Your task:
Quote precisely the final stretch of the listing: start at the line containing "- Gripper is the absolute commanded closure" and stop after the last line.

Dataset extract:
....

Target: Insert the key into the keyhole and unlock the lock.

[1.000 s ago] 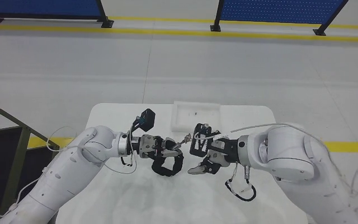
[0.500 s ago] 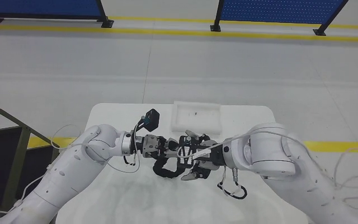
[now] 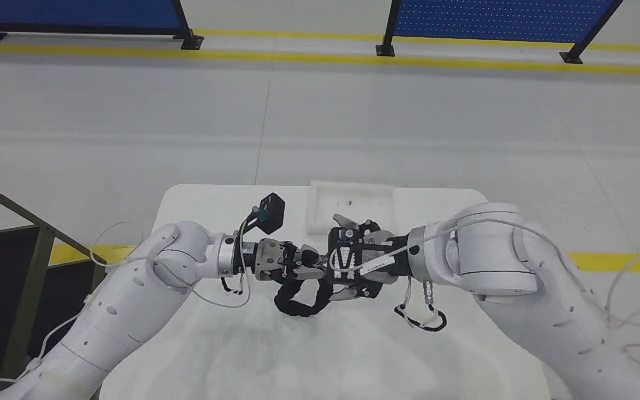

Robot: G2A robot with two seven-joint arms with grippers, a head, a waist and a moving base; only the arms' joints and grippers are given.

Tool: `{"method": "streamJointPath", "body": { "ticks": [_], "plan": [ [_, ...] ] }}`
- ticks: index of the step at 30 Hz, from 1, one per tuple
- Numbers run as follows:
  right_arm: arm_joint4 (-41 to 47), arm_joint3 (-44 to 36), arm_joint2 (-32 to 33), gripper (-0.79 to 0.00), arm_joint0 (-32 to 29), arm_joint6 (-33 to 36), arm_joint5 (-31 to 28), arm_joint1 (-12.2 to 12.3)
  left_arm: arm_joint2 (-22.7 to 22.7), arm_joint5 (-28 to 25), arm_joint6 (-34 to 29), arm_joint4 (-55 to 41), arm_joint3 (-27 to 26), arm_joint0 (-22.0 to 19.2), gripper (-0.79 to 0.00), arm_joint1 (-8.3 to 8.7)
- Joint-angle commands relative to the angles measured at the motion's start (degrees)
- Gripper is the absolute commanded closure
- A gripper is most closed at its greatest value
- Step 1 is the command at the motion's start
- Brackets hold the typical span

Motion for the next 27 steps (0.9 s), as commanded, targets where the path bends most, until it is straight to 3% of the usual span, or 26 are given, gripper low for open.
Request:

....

Completed exercise:
- Gripper is the absolute commanded closure
- A gripper is most closed at its greatest value
- Step 1 is the command at the motion's start
- Brackets hold the typical span

Motion for the next 27 steps (0.9 s), as commanded, targets where the path bends most, until it is straight to 3% of the usual span, or 26 are given, gripper low for open.
Request:

The work on this exercise is complete.